[About this exercise]
Extract all lines that hold "pendant" from the records below.
START Provided records
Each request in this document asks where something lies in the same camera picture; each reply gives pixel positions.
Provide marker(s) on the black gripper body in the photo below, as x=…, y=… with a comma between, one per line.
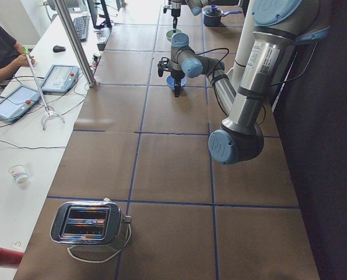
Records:
x=175, y=13
x=177, y=76

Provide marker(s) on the blue bowl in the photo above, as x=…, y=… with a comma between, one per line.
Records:
x=170, y=82

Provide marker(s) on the green bowl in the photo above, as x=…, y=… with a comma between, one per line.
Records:
x=171, y=33

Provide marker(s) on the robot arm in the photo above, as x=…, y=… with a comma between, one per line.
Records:
x=195, y=7
x=269, y=29

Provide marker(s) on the blue saucepan with lid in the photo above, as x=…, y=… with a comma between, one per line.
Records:
x=213, y=15

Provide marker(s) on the white mounting pillar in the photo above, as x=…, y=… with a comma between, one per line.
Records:
x=244, y=48

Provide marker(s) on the black keyboard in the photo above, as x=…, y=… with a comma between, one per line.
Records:
x=81, y=25

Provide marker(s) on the far teach pendant tablet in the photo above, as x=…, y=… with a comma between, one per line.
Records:
x=60, y=79

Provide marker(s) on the teach pendant tablet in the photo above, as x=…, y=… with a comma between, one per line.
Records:
x=60, y=79
x=17, y=103

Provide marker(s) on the black computer mouse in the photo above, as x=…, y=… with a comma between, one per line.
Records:
x=58, y=49

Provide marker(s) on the silver toaster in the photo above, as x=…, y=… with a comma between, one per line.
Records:
x=95, y=226

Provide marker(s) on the near teach pendant tablet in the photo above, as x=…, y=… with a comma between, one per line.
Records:
x=17, y=103

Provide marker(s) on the seated person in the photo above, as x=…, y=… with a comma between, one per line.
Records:
x=12, y=56

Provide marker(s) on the paper cup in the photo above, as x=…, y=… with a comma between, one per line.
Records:
x=18, y=173

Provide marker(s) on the red tube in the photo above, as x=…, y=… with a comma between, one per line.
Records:
x=10, y=258

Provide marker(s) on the aluminium frame post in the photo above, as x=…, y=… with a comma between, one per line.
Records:
x=67, y=22
END Provided records
[Expected output]
Provide marker(s) on the far teach pendant tablet in the photo above, as x=…, y=… with a comma between, one per line.
Provide marker(s) on the teach pendant tablet in the photo above, as x=…, y=… with a comma between, one per line.
Provide marker(s) on the near teach pendant tablet in the photo above, as x=…, y=… with a comma between, one per line.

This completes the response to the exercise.